You're right that ethnicity and the common definitions of race (i.e. skin
tone, hair color/texture, dominant facial features) don't always correlate as
well as expected, but that doesn't stop it from being used that way. Another
example in addition to yours would be someone who is north african and someone
who is south african may have quite different tolerance to lactose because of
different prevalences of cattle herding in those regions of the world (Lactose
tolerance arises very quickly when humans raise cattle). Still an outside
observer would label them both "Black", despite their ethnicities and genetic
makeups being different.

In short, ethnicity/race/genetics are all correlates but not absolutes. You
have to do a follow-up test, you have to be careful in your assumptions or
you'll make a mistake.

------
dokein
When I first started evaluating research, I was able to deconstruct studies
and show why they were bad left and right. I thought I was so smart, but then
when I started trying to do my own research it became obvious that we operate
under the same limitations as everyone else -- how do we design the best
imperfect study given the limitations of money, time, people, and geography?

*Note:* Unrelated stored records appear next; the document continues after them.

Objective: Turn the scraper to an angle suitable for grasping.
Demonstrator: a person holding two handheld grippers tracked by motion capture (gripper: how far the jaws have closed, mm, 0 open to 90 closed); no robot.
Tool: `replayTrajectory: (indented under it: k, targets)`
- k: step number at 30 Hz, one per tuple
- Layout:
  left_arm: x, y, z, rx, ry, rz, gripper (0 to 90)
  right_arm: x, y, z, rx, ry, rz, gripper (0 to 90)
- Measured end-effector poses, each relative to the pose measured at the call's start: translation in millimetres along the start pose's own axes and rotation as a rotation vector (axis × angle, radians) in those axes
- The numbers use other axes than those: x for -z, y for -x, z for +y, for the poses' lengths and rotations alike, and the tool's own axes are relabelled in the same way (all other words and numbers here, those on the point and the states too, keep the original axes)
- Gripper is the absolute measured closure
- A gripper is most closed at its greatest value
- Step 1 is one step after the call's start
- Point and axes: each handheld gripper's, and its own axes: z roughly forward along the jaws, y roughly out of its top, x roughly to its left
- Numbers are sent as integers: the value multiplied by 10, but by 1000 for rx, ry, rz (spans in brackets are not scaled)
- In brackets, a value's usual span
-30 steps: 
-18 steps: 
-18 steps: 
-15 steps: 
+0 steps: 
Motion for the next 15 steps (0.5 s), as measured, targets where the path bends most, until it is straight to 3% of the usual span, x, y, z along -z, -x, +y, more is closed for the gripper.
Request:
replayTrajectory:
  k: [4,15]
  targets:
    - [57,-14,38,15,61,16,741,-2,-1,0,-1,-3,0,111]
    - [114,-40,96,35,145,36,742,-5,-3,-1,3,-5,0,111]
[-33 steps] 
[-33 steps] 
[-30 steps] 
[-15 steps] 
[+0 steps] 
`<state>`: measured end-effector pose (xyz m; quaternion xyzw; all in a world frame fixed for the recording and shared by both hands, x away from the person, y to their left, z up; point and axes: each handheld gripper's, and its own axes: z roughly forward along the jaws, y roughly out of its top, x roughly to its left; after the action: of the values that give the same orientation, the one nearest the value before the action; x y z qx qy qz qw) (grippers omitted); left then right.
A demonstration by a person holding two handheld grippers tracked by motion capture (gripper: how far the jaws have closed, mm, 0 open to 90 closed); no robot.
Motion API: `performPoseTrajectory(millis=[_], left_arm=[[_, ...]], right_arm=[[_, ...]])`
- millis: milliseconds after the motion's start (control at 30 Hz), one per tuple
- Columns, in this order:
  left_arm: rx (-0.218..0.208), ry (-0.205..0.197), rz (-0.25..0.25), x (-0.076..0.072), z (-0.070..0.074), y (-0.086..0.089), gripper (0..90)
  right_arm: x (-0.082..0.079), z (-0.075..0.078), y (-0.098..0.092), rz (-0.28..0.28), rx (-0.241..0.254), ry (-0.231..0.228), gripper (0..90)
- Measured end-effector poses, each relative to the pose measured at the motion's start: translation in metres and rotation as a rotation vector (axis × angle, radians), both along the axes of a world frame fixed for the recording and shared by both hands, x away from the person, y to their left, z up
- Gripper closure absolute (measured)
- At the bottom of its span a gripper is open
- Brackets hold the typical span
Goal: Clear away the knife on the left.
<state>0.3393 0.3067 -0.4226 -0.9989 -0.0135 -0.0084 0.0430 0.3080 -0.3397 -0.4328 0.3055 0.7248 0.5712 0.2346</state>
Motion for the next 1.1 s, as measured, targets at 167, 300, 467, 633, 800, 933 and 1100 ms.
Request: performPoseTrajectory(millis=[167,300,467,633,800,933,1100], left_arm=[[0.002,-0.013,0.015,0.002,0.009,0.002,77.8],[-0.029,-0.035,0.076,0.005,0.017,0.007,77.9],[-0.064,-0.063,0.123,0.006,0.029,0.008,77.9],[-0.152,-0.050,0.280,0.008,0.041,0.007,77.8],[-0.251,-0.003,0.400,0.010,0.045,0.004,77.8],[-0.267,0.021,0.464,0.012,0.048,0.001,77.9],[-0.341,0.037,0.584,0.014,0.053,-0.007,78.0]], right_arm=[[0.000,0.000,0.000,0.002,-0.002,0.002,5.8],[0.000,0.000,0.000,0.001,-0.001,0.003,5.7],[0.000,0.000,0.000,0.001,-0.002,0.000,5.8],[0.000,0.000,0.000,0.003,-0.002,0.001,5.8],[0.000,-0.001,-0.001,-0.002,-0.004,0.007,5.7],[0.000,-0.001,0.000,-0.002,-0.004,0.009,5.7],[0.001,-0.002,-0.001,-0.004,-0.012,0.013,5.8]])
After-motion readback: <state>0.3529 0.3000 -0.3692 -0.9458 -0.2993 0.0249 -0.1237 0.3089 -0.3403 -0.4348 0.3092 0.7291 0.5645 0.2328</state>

In that context, I think this study is great. It is always true that the
results of a study in a narrow group do not extrapolate to a larger group and
it is good to be aware. However, that doesn't mean it can't generate
hypotheses for a larger group (which can then be studied). The researchers
likely would not have had the pull to generate an equivalent amount of data
and follow-up data for a world-wide population, but I'm glad they did the best
they could rather than spend their day posting criticisms on HackerNews.

------
sparrish
"The cohort’s leaders recruit babies born at the Guangzhou Women and
Children’s Medical Center. Only families planning to live in the southern
Chinese city for a long time have been recruited"

Limited ethnic and geographical selection of participants means this 'slew' of
data will likely be less valuable than this article lets on. Helpful to that
immediate area? yes.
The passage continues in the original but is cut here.